TASK PROMPT: The listing below contains a span that opens with the line containing "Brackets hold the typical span" and closes with the line containing "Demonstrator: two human". Return that span exactly.
::: EXERCISE DATA :::
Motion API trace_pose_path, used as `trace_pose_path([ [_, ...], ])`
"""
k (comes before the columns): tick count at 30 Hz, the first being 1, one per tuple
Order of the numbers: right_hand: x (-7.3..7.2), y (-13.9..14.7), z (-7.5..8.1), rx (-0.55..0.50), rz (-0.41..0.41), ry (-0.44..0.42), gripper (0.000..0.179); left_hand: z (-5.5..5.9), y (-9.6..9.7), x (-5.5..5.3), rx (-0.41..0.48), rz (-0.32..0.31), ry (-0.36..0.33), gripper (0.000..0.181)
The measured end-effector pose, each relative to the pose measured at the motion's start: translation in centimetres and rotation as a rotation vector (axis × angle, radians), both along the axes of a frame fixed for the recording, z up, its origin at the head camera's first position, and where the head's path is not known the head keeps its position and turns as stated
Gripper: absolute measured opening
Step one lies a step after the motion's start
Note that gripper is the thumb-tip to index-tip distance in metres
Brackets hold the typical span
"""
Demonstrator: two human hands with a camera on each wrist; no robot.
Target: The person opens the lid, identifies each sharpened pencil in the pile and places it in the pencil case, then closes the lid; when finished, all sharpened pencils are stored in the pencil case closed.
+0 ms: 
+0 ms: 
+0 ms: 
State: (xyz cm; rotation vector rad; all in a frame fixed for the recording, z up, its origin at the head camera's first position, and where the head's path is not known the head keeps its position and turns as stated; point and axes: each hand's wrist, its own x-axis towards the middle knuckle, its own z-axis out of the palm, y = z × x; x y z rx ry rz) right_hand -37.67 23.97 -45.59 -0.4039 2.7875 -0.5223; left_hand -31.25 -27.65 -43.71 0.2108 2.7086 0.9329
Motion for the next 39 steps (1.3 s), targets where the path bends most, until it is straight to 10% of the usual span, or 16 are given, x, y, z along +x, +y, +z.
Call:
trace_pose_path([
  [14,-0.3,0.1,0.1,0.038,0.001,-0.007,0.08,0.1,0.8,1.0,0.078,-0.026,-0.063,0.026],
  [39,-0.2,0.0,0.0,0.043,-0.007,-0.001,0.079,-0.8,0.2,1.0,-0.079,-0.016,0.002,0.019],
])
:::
EXERCISE RESPONSE:
Brackets hold the typical span
"""
Demonstrator: two human hands with a camera on each wrist; no robot.

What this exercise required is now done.